Lange Wartezeiten, vergebliche Hoffnung auf ein Bett: Patienten des Landesklinikums Mödling berichten seit dem Wochenende vermehrt über eine angespannte Situation im niederösterreichischen Spital.
Betroffene berichteten "Heute" von besonders vollen Wartezimmern am Wochenende. Für einen Pensionisten mit einer gerissenen Achillessehne hatte man am Dienstag offenbar kein Bett. Der Mann, der keinen Pfleger hat und nicht alleine gehen kann, musste laut Augenzeugen mit seinen Angehörigen wieder umkehren. Eine schwerkranke Patientin dürfte aufgrund hoher Auslastung mit Akut-Patienten seit Tagen zwischen Spital und ihrem Pflegeheim pendeln.
Auf "Heute"-Anfrage heißt es aus dem Spital, dass "die derzeitigen Temperaturen" das Gesundheitssystem vor "zusätzliche Herausforderungen" stellen. "Aufgrund des hohen Patientenaufkommens am Landesklinikum Mödling, vor allem in der Internen Abteilung, werden Patientinnen und Patienten teilweise auf anderen Stationen untergebracht."
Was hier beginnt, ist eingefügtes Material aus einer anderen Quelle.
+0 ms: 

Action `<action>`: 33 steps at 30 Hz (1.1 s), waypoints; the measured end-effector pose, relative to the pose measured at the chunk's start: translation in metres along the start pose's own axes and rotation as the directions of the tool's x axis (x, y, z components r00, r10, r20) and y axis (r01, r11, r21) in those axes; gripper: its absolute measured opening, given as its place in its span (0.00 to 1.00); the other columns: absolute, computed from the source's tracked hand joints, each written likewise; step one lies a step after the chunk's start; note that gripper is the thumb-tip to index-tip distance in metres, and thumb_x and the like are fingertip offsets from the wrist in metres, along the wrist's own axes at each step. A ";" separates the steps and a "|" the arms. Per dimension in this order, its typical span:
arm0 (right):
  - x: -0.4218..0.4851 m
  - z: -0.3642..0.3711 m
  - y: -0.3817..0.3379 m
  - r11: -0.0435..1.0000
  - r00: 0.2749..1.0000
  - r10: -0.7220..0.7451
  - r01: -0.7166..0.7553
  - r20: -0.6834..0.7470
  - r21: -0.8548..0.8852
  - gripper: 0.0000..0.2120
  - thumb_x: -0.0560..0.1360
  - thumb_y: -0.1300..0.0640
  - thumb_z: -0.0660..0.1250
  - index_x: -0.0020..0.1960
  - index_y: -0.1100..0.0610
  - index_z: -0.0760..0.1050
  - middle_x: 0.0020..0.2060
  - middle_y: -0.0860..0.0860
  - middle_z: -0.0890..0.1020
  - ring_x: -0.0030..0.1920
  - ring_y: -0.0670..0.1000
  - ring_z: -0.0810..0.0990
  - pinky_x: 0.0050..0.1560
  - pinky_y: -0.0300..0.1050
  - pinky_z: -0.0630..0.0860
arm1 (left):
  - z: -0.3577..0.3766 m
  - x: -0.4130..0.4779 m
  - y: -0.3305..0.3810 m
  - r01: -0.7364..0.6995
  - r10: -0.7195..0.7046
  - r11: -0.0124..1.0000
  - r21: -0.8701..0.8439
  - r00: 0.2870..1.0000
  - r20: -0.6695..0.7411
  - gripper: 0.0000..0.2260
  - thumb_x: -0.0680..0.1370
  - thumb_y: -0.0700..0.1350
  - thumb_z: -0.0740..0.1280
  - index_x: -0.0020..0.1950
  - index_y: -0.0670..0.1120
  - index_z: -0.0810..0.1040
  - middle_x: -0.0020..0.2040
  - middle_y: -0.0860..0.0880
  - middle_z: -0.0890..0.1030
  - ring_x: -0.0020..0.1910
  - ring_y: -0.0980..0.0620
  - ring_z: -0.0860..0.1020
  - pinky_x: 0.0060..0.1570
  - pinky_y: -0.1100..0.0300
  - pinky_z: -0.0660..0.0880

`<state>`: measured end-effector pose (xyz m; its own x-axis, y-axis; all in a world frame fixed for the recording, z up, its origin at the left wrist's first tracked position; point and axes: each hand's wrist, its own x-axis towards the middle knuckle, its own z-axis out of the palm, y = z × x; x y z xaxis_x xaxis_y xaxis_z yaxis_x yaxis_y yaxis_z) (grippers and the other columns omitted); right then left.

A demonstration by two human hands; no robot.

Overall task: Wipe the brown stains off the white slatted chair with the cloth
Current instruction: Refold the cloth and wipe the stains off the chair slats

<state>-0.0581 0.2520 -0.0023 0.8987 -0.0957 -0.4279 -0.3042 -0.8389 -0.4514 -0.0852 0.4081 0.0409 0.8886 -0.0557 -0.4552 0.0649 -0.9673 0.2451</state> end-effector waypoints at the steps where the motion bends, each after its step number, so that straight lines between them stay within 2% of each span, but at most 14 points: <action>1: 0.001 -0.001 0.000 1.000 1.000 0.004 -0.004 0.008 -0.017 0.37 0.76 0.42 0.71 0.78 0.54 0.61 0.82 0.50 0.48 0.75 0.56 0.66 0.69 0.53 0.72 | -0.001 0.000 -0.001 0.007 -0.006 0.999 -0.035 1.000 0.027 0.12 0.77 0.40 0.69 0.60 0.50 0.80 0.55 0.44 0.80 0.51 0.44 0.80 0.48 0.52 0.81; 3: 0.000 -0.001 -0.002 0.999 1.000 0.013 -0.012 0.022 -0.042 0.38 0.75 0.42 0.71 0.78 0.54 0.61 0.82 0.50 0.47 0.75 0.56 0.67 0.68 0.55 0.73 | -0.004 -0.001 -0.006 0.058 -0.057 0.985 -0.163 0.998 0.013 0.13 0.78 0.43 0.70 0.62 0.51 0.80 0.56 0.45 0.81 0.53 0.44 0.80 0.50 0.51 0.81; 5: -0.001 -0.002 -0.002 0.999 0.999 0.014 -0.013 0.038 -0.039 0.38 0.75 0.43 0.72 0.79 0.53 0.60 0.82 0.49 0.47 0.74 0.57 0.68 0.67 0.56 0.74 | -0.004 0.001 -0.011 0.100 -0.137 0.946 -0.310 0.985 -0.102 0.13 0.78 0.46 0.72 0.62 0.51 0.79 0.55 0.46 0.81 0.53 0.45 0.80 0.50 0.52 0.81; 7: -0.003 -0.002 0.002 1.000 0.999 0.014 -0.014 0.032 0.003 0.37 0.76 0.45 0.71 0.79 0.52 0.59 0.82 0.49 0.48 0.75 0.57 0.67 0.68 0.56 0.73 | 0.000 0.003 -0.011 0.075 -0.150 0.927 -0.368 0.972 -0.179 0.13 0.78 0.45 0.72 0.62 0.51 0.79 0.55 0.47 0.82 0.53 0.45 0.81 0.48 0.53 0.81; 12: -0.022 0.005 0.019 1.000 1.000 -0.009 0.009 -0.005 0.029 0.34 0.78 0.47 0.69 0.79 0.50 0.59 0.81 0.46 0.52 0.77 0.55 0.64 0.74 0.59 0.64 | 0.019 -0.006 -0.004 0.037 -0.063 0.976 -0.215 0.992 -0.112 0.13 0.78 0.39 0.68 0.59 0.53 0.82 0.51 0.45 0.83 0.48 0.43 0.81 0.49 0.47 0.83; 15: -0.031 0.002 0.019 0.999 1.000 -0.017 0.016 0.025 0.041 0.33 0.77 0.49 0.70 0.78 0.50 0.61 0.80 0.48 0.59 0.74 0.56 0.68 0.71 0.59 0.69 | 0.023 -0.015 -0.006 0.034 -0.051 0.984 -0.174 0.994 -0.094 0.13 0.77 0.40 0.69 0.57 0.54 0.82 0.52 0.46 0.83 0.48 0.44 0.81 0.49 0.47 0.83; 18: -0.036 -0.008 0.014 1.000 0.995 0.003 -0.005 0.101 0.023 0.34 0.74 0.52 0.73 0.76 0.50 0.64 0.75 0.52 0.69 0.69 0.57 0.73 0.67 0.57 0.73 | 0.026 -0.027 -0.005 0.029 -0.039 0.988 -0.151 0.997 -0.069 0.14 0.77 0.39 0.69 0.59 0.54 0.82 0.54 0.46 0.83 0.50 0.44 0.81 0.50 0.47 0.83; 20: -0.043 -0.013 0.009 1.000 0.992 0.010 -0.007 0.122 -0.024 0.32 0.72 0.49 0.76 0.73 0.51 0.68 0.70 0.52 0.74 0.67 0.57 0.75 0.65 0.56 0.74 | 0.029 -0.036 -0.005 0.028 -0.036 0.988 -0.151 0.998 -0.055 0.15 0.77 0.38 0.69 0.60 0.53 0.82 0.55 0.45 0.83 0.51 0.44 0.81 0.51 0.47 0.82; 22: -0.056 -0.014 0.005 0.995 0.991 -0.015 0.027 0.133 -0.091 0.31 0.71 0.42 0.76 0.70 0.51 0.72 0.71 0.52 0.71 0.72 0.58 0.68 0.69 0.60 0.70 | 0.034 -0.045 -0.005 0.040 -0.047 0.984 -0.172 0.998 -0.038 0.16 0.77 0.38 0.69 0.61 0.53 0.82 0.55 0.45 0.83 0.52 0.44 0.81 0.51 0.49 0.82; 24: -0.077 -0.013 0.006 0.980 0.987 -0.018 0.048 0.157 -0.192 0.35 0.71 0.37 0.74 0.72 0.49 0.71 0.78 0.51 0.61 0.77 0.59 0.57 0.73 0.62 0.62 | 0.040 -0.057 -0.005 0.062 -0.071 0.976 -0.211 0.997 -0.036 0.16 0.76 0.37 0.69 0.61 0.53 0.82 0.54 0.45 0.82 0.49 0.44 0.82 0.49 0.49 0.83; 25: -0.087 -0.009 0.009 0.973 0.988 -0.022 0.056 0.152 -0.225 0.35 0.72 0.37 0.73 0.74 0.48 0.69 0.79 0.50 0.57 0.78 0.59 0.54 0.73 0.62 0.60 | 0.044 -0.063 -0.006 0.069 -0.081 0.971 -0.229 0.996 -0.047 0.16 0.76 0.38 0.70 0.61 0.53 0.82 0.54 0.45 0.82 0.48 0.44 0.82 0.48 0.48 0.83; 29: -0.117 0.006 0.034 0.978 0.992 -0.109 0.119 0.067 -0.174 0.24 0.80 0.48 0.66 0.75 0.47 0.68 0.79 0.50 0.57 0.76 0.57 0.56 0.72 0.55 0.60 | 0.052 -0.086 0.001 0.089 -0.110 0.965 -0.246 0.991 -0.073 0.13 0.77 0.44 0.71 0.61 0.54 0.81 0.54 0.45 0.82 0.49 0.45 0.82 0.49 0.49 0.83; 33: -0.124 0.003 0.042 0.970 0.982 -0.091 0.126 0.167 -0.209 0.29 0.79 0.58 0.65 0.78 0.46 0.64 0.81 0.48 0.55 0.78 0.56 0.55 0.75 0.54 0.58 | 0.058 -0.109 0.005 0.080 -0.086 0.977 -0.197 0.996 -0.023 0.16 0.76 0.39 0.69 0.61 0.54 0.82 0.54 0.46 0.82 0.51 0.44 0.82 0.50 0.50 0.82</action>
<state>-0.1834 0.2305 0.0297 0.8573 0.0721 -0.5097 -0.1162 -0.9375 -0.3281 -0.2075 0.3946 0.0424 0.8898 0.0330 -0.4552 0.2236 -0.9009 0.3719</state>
Dennoch betonte man: "Die medizinische Versorgung ist uneingeschränkt sichergestellt, und es werde keine Patientin und kein Patient abgewiesen." Aufnahme und Behandlung von Patientinnen und Patienten würden sich stets nach der medizinischen Dringlichkeit richten.
"Uns wurde gesagt, man habe keinen Platz", legt sich indes die Tochter der bettlägrigen Patientin fest, sie kämpfte vergeblich für den Verbleib der Mutter im Spital. "In manchen Fällen kann eine vorübergehende Entlassung bis zum geplanten Eingriff oder zur weiteren Behandlung erfolgen", hieß es dazu. Dennoch gestand man ein: "Das Klinikum war stark ausgelastet. Die Versorgung aller Patientinnen und Patienten war jedoch jederzeit gewährleistet."